To examine whether sensitivity to antagonists was altered in BtRDL populations with differing apparent affinity for GABA, studies were performed with picrotoxinin, a non-competitive antagonist of RDL receptors [9, 31]. Picrotoxinin caused a dose-dependent block of responses to an EC50 concentration of GABA (Fig 4B). However, sensitivity to antagonism by picrotoxinin was significantly different (p < 0.0001) on BtRDL populations that exhibited either high or low apparent affinity for GABA. On receptors with a high apparent affinity for GABA, responses to GABA were blocked by picrotoxinin with an IC50 of 14.0 ± 1.6 μM (n = 6). In contrast, picrotoxinin had a higher apparent affinity (IC50 = 1.7 ± 0.3 μM; n = 5) on receptors with a low apparent affinity for GABA. In both cases, the antagonist effect of picrotoxinin was examined on EC50 concentrations of GABA (1 μM and 30 μM for receptors with high and low apparent affinity for GABA, respectively).

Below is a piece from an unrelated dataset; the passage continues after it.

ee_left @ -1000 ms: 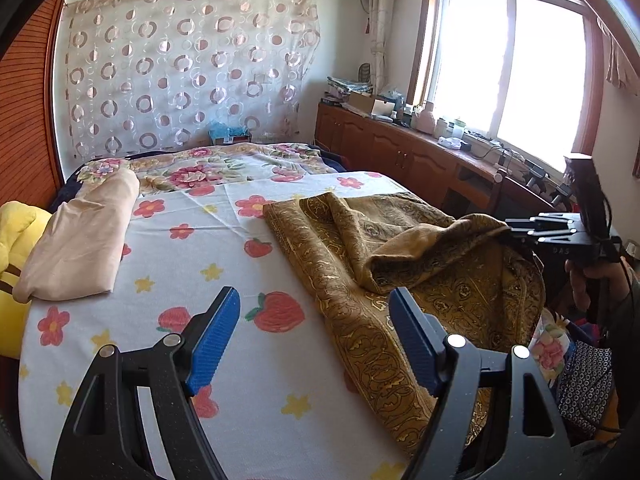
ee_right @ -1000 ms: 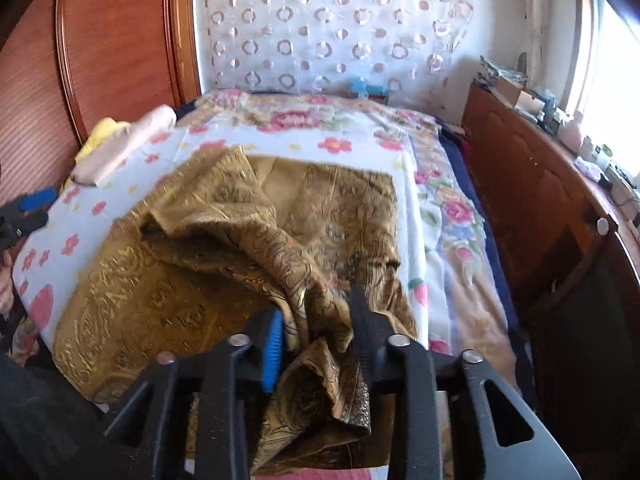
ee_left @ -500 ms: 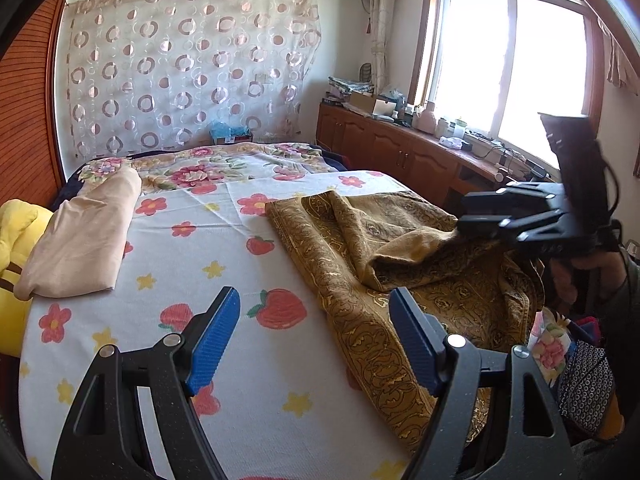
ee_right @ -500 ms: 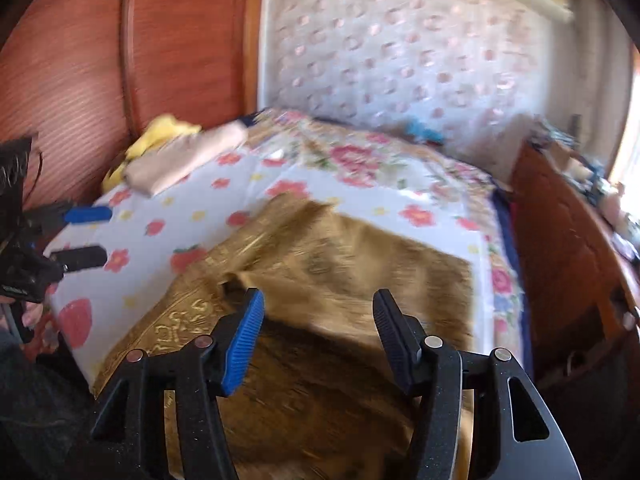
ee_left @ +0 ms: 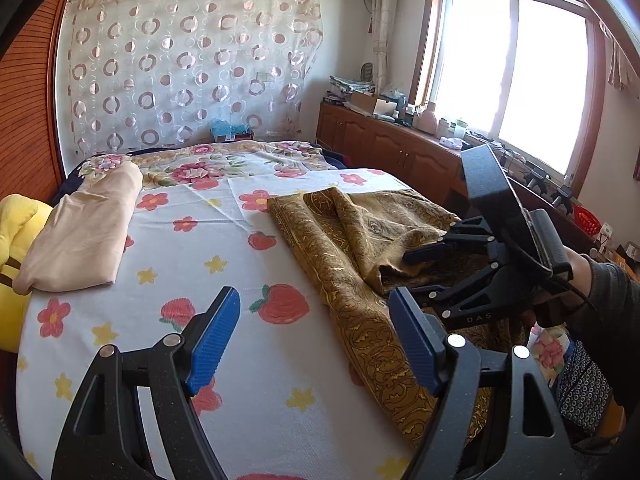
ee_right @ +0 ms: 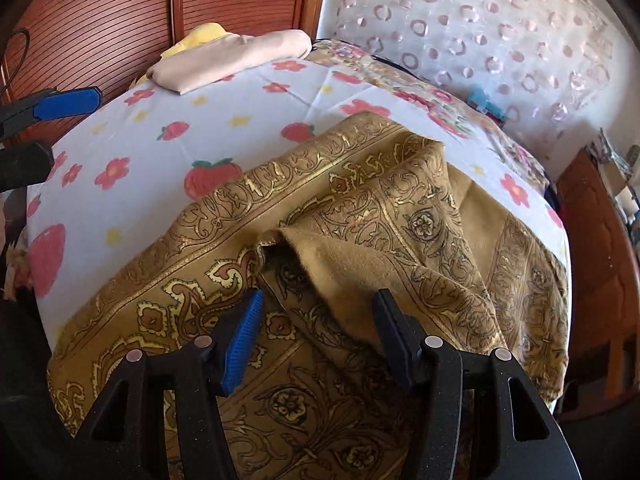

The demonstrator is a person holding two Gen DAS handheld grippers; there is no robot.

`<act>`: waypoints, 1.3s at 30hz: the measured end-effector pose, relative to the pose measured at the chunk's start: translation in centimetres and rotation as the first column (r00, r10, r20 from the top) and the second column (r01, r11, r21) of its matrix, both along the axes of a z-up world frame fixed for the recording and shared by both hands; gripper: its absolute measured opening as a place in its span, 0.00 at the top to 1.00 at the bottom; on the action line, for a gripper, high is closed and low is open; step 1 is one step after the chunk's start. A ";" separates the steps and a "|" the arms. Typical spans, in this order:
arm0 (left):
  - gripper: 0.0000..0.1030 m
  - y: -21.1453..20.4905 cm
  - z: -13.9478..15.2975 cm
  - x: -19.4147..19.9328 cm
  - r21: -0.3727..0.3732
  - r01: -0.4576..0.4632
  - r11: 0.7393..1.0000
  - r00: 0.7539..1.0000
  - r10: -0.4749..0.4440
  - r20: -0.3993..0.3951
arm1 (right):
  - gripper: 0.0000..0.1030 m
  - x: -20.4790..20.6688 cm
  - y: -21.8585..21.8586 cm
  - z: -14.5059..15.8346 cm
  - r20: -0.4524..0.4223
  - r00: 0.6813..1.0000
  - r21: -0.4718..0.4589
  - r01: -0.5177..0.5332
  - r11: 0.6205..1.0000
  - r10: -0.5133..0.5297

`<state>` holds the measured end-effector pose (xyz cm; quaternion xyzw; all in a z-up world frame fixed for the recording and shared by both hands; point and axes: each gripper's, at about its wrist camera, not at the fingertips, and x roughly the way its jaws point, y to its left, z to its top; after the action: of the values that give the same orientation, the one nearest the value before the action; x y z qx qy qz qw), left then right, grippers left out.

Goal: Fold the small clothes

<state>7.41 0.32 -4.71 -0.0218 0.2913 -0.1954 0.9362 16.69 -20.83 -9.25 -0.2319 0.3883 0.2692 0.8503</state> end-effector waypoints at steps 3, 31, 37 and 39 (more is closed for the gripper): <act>0.25 -0.1 -0.1 0.0 0.001 0.002 1.000 1.000 -0.002 -0.002 | 0.43 1.1 -0.6 -0.1 -0.001 1.000 0.006 0.022 1.000 -0.022; 0.25 -1.8 -1.1 -0.2 0.012 0.039 0.999 0.999 -0.038 -0.031 | 0.84 6.5 -14.7 7.8 0.155 0.863 0.190 0.451 0.872 -0.480; 0.25 -2.8 -1.4 -0.2 0.025 0.060 0.998 0.997 -0.059 -0.042 | 0.76 0.0 -15.9 7.0 0.139 0.907 0.213 0.364 0.907 -0.397; 0.25 -3.0 -1.5 -0.2 0.027 0.068 0.997 0.997 -0.067 -0.044 | 0.66 -1.8 -16.3 6.3 0.131 0.915 0.196 0.354 0.914 -0.382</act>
<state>7.23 -2.72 -6.16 -0.0031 0.3148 -0.2223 0.9228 14.90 -37.08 -2.93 -0.1034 0.3283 0.1153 0.9318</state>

Co-expression of chaperone proteins

Previous studies have demonstrated that the efficiency of folding, assembly and cell-surface expression of pLGICs can be influenced by the co-expression of chaperone proteins [32]. For example, NACHO [23] and RIC-3 [33] are chaperone proteins that were originally identified as modulators of nAChRs. However, there is evidence that nAChR chaperones can enhance cell-surface expression of other classes of pLGIC [34] and, for this reason, co-expression studies were performed with BtRDL. Specifically, studies were performed with CeRIC-3, a previously described RIC-3 isoform isolated from Caenorhabditis elegans [22] and with NACHO cloned from Drosophila (DmNACHO). Co-expression of DmNACHO with BtRDL caused a significant reduction in apparent affinity for GABA (Fig 5A and Table 2). For example, at two-days post-injection, BtRDL expressed alone had a GABA EC50 of 4.6 ± 0.9 μM (n = 6) but had a significantly lower apparent affinity (EC50 = 14.8 ± 1.1 μM, n = 5, p = 0.0003) when co-expressed with DmNACHO (Fig 5A and Table 2) and was associated with a significantly reduced maximum current (Imax = 3.4 ± 0.6 μA when co-expressed with DmNACHO, compared with 10.8 ± 0.8 μA in the absence of DmNACHO, n = 15, p < 0.0001). Similar significant changes in EC50 were observed at one-day and three-days post-injection (Fig 5B, Table 2). In contrast, co expression with CeRIC-3 had no significant effect on agonist sensitivity of BtRDL (Fig 5B and Table 2).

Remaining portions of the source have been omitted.